◆ What this task involves ◆
Check each line of the entries for the string "camera". Report only how many lines have it.

Entries taken from a collection:
____
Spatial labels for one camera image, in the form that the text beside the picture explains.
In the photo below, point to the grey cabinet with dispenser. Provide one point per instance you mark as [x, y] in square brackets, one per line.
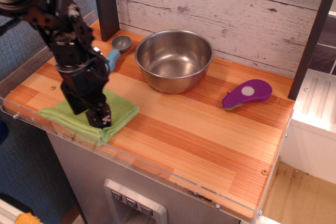
[108, 191]

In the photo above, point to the yellow object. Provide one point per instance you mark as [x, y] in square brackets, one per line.
[27, 218]

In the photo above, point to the dark vertical post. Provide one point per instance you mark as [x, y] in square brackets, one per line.
[108, 18]
[312, 41]

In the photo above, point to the stainless steel bowl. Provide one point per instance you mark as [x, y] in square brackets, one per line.
[174, 61]

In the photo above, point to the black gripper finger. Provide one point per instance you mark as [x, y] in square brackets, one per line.
[99, 117]
[75, 103]

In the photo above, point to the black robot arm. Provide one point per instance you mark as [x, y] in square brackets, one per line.
[55, 20]

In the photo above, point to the dark left vertical post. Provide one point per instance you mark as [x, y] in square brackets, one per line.
[108, 18]

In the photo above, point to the blue handled grey scoop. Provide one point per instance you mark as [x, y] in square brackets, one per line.
[120, 45]

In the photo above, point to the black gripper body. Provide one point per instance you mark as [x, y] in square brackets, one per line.
[83, 71]

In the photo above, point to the green towel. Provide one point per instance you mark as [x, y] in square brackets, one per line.
[123, 111]

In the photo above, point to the clear acrylic table guard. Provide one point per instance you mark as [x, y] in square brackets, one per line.
[220, 157]

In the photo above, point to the purple toy eggplant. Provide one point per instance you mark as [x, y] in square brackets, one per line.
[254, 90]

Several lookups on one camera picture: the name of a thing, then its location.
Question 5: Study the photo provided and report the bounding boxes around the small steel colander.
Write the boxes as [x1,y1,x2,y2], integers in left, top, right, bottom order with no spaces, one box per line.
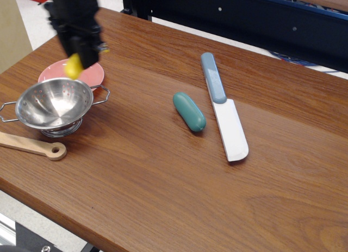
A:
[1,77,110,138]

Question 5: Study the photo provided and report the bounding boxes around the white toy knife blue handle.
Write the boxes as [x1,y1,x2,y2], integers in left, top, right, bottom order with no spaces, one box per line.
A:
[201,52,249,162]

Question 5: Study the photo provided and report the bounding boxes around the teal plastic capsule toy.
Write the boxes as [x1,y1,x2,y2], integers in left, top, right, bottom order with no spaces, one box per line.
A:
[172,92,207,132]

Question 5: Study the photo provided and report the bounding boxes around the black base with screw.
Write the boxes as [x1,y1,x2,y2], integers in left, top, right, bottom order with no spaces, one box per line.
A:
[1,222,63,252]

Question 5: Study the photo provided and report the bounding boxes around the beige cabinet side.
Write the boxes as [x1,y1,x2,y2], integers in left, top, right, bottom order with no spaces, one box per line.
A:
[1,0,32,72]

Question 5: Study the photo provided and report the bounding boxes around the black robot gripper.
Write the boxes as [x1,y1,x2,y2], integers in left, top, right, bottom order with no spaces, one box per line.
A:
[45,0,103,69]

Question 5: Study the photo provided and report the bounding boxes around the blue cables behind frame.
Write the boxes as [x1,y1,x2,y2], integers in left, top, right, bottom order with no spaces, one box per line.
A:
[268,49,348,75]

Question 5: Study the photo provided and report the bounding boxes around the pink plastic plate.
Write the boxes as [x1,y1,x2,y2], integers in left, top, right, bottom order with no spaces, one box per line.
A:
[38,59,104,87]

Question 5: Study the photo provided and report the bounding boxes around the wooden spoon handle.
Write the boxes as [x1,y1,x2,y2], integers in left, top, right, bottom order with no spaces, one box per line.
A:
[1,132,67,161]

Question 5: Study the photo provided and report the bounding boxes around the yellow toy banana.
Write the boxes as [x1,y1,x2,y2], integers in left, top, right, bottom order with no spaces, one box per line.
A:
[64,48,111,80]

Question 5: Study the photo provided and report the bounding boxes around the dark blue metal frame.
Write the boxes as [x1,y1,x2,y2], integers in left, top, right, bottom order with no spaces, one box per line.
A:
[123,0,347,72]

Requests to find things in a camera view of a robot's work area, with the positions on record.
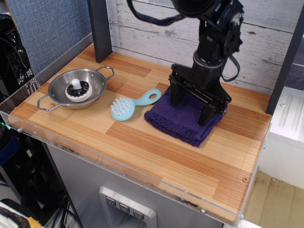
____
◆ Exercise result ◆
3